What can wash away our sins?
Part 6: Amazing
At some point in your faith journey, you will settle into a bargaining posture with God. “God, if you will . . . , I promise I will . . . .” We all do it. That’s just part of religion—every religion. In fact, it’s so much a part of human nature that even some atheists and agnostics do it when they find themselves in desperate circumstances. But is that really how God wants us to relate to him? The problem with a bargaining posture is we never keep up our end of the bargain, do we?
Part 7: Don’t Stop
The ability to believe is the most powerful force at mankind’s disposal. Everything that has been done, for good or bad, was done because someone believed it could be or should be done. Every problem that has been solved was solved because someone believed it could be or should be solved.

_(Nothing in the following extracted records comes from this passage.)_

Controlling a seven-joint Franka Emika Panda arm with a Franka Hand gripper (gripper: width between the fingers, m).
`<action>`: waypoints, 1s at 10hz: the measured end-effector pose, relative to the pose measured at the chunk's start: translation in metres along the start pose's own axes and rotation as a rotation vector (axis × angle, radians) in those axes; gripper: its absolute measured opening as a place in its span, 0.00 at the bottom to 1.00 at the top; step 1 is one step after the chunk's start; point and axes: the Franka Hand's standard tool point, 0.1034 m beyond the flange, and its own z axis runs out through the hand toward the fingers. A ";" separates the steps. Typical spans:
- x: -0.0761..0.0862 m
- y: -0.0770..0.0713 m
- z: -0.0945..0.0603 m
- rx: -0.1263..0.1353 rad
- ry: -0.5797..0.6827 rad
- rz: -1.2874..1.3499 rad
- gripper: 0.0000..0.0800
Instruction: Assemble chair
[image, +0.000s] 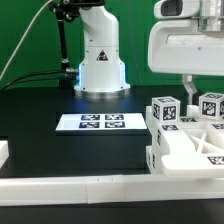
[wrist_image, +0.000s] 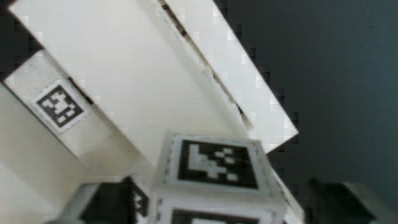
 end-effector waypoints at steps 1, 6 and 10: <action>0.003 0.002 0.000 -0.002 0.002 -0.132 0.68; -0.001 0.000 0.002 -0.010 0.002 -0.692 0.81; 0.002 -0.003 -0.001 -0.046 0.029 -0.983 0.70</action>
Offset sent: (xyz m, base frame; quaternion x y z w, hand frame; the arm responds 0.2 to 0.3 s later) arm -0.0087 0.0146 -0.0015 0.0143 0.0051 -0.3018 0.9532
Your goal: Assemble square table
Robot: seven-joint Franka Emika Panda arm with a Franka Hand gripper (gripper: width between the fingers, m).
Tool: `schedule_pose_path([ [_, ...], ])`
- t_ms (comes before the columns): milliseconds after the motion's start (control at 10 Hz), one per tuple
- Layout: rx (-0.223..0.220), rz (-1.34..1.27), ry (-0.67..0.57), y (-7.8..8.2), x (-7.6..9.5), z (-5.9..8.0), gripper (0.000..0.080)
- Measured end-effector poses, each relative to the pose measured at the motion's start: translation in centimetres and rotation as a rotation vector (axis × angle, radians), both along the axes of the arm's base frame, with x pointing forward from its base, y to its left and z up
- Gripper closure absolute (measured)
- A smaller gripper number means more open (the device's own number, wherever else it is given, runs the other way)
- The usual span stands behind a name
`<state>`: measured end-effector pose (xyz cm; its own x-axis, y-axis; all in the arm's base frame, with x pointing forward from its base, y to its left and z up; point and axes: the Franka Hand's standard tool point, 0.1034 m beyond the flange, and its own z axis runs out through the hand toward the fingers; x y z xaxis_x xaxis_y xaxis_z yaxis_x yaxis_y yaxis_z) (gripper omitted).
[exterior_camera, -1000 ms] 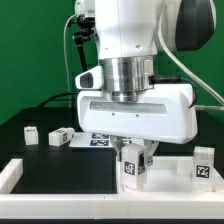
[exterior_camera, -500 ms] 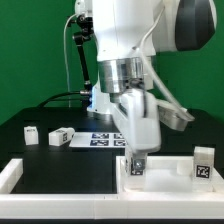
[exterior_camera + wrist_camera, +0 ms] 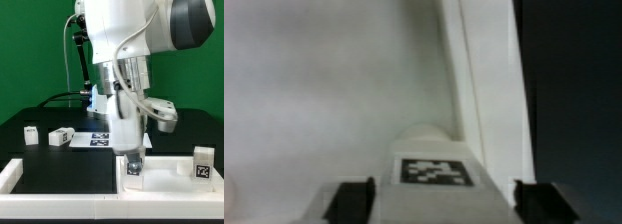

We constantly look for evidence to support what we believe is true. In the case of religious belief, that means if you believe deeply enough any religious system becomes a self-fulfilling prophecy. If that’s true, isn’t it possible that Christianity is just an example of groupthink on a massive scale?
Part 8: Invitation
Jesus predicted that he would start a gathering, a movement . . . what we call church. And that church would spread all over the earth and outlast the Roman Empire. It would change the world. His prediction must have sounded outlandish to even his closest followers. But here we are, two thousand years later, and the Roman Empire exists only in history books, while Jesus’ gathering is still going strong. The church is the hope of the world because the church is the vehicle by which God is bringing the solution to mankind’s greatest problems: sin, sorrow, and death.